The problem
Nothing but the lines from the first line of the records through the line with "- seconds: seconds" should be output, exactly as written and free of pictures.

Data supplied
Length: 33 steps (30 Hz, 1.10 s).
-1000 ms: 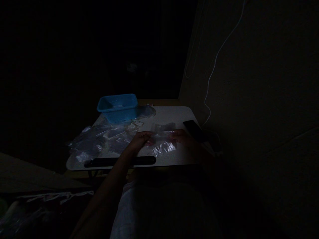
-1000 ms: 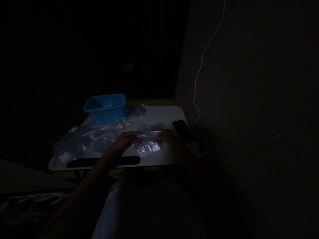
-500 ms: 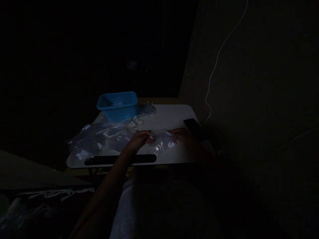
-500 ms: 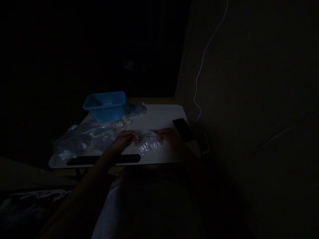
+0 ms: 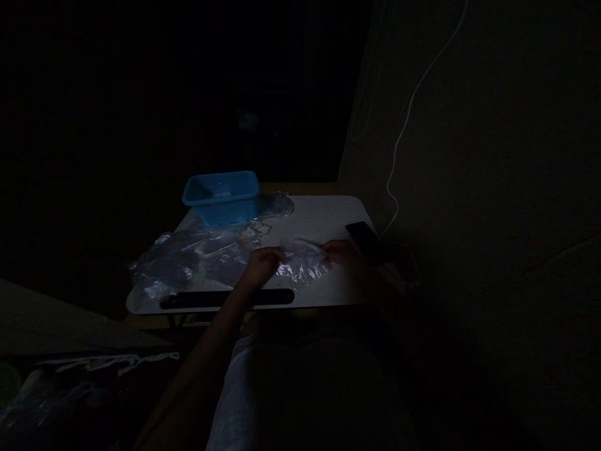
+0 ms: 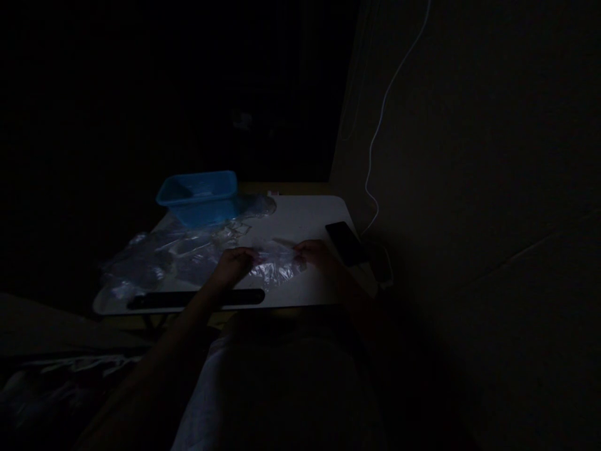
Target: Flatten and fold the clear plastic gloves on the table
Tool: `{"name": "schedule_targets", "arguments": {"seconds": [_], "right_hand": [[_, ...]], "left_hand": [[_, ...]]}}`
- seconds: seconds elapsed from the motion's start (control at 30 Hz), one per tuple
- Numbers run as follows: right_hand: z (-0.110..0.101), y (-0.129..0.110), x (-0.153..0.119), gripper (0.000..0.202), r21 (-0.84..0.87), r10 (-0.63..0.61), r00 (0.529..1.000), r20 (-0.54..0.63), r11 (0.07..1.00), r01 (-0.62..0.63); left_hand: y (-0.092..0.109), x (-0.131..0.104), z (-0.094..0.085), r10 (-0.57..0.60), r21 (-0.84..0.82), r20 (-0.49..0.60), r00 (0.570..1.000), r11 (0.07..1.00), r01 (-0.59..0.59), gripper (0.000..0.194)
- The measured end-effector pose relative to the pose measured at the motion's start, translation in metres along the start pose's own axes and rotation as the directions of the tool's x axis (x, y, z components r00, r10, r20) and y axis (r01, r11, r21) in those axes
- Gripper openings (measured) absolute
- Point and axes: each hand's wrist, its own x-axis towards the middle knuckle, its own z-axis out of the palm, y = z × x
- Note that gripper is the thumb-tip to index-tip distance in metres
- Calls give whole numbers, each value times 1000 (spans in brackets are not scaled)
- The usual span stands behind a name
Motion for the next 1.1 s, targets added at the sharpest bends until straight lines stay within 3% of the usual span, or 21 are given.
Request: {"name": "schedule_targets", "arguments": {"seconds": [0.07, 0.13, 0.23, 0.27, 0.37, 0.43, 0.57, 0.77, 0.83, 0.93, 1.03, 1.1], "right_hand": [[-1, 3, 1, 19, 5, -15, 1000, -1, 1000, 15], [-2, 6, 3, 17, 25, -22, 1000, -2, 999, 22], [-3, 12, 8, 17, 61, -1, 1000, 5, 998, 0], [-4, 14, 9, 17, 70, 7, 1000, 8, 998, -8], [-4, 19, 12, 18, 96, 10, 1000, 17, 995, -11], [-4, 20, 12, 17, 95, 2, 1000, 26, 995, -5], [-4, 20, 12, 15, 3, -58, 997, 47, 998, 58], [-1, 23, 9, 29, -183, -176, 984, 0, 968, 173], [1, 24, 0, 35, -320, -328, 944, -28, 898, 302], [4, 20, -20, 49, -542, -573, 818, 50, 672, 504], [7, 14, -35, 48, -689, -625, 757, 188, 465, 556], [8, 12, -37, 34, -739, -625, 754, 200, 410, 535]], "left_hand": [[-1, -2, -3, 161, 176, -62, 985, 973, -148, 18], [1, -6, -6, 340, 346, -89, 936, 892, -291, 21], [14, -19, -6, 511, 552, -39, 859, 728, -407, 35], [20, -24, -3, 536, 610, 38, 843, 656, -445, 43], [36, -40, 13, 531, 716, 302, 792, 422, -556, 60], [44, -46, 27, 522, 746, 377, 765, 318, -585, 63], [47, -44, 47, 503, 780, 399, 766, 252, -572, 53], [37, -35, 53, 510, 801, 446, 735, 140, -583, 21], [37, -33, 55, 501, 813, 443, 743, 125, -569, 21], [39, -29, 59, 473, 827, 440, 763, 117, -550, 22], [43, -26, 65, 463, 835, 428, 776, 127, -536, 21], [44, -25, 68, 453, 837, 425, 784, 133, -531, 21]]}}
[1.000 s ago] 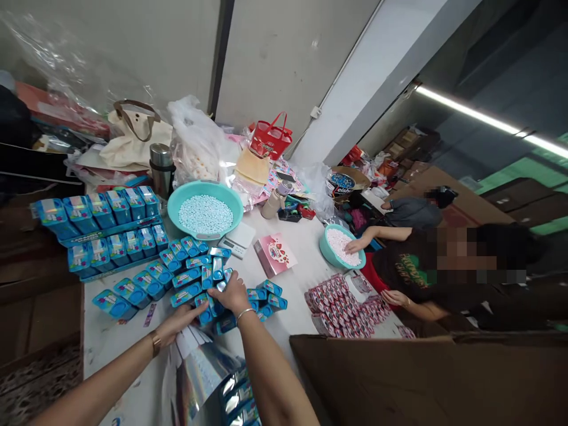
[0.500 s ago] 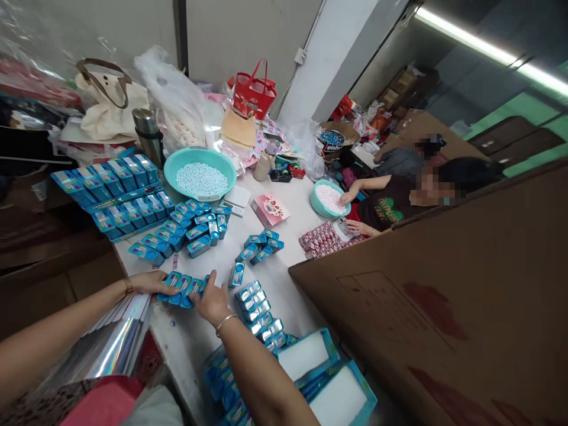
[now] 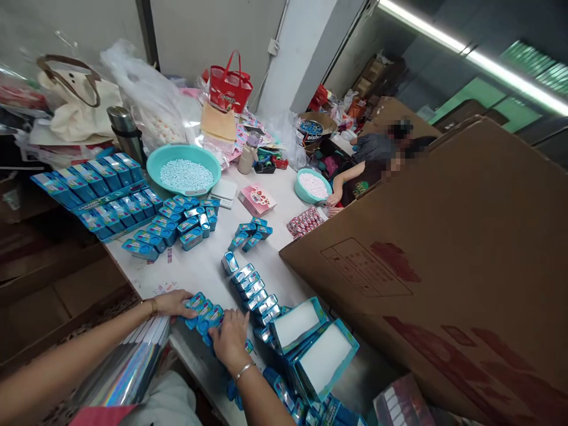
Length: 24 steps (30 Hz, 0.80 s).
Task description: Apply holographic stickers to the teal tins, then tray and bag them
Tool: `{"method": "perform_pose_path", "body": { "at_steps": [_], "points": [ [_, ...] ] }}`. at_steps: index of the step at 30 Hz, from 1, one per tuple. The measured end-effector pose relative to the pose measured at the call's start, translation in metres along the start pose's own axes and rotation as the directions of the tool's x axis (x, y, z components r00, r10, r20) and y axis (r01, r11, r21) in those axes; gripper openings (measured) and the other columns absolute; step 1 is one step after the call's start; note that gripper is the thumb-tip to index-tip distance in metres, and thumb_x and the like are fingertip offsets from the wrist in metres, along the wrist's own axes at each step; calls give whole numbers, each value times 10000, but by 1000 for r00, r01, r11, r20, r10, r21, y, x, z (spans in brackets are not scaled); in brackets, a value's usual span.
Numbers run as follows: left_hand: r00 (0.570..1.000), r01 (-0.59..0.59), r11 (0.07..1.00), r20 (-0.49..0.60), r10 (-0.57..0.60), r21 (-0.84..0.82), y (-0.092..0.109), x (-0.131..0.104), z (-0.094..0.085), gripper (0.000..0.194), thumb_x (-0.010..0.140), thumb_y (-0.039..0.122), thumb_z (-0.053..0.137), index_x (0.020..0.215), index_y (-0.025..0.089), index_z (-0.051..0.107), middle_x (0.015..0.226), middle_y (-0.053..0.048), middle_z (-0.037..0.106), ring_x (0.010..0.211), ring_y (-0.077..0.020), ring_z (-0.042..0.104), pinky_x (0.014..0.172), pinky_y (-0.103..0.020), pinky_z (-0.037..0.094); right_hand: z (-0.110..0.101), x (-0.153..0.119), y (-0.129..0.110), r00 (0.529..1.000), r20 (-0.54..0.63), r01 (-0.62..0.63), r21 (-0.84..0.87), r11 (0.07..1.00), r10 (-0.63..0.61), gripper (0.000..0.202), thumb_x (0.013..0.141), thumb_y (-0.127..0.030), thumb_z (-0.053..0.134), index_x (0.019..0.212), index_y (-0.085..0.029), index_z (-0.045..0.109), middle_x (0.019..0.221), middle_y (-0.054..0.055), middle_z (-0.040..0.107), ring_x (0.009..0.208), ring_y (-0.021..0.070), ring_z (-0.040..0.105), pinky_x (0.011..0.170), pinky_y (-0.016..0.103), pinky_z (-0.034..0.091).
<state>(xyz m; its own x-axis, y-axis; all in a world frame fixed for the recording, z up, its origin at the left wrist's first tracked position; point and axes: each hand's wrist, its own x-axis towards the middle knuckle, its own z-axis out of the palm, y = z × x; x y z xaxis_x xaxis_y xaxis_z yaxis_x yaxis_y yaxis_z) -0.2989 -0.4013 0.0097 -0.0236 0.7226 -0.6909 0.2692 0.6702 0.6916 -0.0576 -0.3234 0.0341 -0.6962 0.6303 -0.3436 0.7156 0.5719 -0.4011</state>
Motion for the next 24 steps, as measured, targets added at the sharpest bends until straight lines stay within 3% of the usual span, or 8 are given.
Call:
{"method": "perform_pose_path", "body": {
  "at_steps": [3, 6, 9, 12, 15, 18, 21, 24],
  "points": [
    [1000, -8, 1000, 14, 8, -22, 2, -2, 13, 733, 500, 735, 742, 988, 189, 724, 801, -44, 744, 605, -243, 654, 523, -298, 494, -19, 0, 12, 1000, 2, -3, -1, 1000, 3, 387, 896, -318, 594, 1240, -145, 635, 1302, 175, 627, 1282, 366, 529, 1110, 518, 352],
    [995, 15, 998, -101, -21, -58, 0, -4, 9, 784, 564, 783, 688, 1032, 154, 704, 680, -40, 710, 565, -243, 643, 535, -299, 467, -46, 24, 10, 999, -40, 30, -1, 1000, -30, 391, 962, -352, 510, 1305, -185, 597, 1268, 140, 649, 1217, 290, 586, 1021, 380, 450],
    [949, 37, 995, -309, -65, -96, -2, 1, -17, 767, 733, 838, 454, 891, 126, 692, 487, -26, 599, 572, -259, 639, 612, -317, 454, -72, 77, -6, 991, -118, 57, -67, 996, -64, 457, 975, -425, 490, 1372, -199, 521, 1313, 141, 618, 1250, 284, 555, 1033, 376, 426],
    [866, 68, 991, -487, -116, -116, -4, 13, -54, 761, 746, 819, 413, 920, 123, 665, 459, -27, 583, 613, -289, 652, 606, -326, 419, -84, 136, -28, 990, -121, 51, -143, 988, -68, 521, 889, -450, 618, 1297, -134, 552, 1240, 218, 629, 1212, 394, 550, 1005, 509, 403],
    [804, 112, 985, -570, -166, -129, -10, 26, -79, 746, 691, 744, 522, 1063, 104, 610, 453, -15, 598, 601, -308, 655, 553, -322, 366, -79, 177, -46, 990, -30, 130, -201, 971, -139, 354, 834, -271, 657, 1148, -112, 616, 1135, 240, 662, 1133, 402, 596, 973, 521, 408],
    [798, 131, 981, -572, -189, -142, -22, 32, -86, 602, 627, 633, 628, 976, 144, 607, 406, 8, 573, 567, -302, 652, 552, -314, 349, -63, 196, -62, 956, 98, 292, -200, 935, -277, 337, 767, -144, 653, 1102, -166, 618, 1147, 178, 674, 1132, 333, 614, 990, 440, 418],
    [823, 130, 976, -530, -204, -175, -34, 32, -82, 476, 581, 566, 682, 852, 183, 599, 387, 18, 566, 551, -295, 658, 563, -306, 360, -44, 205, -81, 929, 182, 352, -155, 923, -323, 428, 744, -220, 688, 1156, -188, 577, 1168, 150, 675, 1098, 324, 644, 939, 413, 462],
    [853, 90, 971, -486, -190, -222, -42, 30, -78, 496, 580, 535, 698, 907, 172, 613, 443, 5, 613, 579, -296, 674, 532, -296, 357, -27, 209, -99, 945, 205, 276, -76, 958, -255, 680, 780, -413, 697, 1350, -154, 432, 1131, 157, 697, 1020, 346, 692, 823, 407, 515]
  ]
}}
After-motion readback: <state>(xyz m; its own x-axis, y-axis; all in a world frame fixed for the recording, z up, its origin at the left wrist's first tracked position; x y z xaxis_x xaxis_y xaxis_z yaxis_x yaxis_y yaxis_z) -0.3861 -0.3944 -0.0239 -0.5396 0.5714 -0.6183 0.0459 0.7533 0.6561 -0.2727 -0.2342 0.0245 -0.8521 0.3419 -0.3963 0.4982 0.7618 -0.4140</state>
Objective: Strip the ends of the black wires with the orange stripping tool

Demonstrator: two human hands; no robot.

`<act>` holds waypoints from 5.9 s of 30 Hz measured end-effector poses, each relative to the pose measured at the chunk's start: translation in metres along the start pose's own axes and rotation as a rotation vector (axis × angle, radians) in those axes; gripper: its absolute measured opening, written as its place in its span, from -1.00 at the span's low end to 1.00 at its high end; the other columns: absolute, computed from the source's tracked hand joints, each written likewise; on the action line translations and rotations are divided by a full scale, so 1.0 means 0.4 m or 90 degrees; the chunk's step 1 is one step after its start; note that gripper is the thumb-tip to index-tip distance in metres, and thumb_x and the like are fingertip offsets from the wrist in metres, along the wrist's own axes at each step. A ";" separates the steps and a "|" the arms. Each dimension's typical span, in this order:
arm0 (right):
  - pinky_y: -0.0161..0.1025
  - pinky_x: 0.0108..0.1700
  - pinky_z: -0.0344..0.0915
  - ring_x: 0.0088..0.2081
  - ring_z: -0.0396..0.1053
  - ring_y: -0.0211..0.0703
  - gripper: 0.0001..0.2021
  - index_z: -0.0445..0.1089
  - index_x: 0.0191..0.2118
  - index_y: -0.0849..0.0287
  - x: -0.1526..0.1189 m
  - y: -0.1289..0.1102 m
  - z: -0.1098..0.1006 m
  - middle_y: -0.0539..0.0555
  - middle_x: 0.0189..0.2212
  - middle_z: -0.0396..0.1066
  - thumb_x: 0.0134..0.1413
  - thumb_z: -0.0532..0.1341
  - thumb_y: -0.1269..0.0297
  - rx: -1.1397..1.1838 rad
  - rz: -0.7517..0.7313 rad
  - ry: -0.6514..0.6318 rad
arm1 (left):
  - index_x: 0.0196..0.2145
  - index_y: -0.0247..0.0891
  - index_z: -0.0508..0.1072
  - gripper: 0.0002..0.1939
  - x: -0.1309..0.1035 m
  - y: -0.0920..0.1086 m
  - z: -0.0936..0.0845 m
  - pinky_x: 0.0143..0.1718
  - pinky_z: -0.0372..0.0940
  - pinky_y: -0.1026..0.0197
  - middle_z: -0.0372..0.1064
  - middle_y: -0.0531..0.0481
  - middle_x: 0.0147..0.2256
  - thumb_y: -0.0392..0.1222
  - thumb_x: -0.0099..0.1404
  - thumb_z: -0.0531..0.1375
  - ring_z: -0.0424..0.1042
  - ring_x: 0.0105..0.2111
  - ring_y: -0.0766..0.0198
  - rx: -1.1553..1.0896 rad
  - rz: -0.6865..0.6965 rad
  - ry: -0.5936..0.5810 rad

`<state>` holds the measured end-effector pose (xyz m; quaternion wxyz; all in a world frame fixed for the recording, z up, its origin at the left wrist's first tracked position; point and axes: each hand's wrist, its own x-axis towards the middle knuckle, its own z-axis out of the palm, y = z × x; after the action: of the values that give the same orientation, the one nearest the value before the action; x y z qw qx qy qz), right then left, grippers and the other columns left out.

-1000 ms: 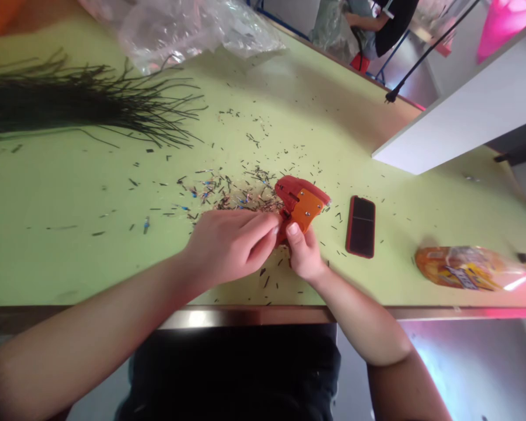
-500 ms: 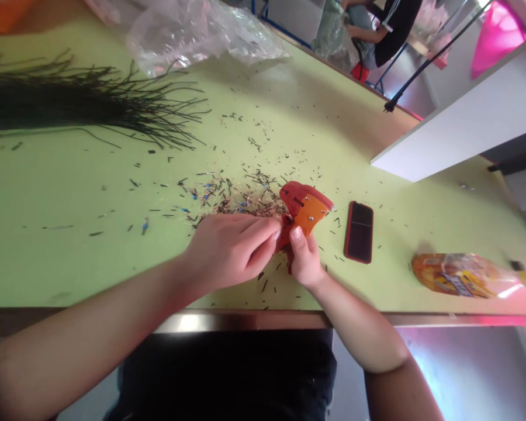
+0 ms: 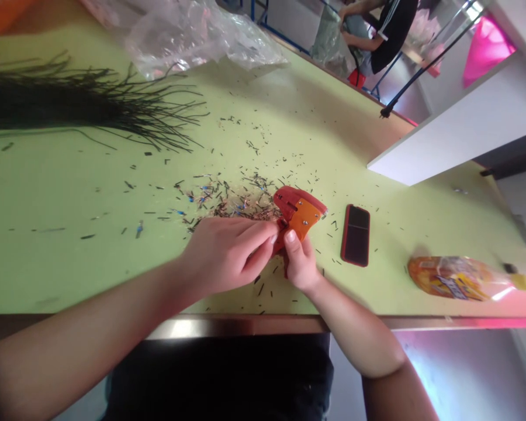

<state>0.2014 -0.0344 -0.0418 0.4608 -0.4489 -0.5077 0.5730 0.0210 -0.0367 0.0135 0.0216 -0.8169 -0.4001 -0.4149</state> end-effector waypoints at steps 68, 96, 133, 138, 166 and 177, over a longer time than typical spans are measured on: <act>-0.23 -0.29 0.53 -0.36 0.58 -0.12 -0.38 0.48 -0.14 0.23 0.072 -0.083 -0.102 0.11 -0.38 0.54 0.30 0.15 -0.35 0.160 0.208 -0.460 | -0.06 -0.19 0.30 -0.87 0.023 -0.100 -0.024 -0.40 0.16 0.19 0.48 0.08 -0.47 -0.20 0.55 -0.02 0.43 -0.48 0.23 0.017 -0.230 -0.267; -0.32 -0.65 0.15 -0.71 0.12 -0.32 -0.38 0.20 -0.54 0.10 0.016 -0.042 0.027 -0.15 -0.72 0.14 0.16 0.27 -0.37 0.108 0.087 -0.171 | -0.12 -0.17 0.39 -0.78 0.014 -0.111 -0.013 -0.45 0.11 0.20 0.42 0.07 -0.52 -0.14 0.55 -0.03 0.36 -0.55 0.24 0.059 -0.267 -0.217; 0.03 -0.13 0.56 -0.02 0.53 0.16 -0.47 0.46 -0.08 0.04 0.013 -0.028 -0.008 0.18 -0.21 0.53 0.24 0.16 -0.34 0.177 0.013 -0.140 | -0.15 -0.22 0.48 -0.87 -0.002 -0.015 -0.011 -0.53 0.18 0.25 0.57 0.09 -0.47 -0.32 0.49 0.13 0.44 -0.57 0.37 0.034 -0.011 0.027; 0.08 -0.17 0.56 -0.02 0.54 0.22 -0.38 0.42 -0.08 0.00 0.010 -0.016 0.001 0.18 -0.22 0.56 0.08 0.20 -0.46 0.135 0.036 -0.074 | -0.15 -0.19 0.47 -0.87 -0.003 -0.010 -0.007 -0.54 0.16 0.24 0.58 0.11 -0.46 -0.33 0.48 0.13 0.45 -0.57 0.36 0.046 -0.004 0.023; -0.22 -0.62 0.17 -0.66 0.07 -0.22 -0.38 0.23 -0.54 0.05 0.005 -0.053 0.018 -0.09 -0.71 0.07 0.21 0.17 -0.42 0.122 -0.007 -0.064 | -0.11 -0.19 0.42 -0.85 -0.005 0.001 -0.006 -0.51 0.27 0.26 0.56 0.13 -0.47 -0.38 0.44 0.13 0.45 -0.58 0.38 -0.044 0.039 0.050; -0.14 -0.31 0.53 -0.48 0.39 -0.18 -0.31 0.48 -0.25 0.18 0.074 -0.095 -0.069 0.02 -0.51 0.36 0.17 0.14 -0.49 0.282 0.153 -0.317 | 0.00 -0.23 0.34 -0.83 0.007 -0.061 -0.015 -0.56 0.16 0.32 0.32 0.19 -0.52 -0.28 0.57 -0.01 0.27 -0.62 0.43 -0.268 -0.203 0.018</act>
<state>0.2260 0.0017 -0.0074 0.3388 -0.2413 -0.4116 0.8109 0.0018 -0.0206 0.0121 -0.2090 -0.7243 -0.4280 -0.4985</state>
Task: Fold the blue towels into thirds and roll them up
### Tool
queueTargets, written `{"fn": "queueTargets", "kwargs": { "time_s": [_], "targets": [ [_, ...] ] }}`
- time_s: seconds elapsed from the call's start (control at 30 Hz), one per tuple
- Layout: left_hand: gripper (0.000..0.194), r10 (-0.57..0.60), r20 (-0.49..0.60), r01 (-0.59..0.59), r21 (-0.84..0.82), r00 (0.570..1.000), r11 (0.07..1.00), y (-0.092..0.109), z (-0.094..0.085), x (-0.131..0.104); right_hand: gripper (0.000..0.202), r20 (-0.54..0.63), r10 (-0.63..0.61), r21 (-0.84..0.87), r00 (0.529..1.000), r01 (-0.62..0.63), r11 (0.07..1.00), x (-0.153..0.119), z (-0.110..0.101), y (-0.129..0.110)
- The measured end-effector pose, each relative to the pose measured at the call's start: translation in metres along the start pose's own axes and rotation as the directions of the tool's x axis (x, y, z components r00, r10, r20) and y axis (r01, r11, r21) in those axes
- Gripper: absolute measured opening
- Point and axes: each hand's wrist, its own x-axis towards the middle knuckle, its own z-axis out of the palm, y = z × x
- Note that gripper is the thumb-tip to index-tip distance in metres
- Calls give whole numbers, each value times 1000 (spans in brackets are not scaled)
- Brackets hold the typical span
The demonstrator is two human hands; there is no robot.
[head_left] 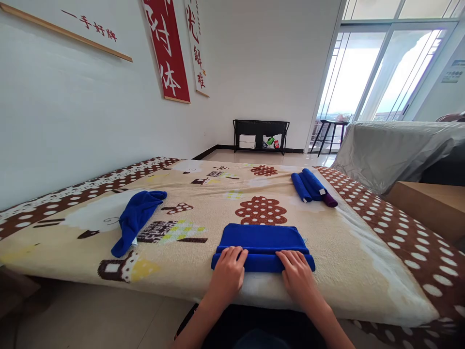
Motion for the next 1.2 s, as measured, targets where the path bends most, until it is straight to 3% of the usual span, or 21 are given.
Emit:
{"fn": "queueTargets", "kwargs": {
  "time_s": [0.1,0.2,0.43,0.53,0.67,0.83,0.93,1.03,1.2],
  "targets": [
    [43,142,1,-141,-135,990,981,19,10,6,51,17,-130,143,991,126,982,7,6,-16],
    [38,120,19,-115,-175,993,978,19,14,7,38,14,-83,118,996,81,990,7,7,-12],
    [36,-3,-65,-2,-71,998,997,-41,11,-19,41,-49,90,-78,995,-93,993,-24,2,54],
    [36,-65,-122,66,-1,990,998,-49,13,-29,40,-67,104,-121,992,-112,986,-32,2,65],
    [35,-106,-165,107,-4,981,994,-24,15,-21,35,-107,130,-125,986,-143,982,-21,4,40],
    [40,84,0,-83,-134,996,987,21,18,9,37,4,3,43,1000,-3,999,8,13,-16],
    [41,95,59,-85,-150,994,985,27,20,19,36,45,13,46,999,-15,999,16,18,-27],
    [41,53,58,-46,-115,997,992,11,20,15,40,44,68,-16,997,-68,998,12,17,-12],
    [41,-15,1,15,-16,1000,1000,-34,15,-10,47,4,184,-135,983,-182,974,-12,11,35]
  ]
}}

Output for this task
Length: 33 steps (30 Hz, 1.10 s).
-1000 ms: 
-1000 ms: 
-500 ms: 
-500 ms: 
+0 ms: 
+0 ms: 
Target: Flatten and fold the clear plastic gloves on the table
Tool: `{"name": "schedule_targets", "arguments": {"seconds": [_], "right_hand": [[_, ...]], "left_hand": [[_, ...]]}}`
- seconds: seconds elapsed from the motion's start (control at 30 Hz), one per tuple

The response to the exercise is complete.